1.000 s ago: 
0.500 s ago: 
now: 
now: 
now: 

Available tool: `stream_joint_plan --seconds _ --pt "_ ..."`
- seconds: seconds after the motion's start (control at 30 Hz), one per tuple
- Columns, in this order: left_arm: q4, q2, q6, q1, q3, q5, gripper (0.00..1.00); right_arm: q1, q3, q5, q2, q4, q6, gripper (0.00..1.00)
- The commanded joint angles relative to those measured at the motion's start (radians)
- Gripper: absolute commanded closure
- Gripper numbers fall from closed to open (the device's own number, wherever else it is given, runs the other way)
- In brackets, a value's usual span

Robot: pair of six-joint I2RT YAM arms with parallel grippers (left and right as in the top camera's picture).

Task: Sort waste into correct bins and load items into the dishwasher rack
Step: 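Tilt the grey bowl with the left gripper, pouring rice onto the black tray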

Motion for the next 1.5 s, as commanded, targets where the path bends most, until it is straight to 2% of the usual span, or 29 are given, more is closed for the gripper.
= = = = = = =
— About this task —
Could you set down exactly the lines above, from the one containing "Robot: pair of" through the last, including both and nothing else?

— Solved problem —
Robot: pair of six-joint I2RT YAM arms with parallel grippers (left and right as in the top camera's picture).

Task: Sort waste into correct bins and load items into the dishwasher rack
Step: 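Tilt the grey bowl with the left gripper, pouring rice onto the black tray
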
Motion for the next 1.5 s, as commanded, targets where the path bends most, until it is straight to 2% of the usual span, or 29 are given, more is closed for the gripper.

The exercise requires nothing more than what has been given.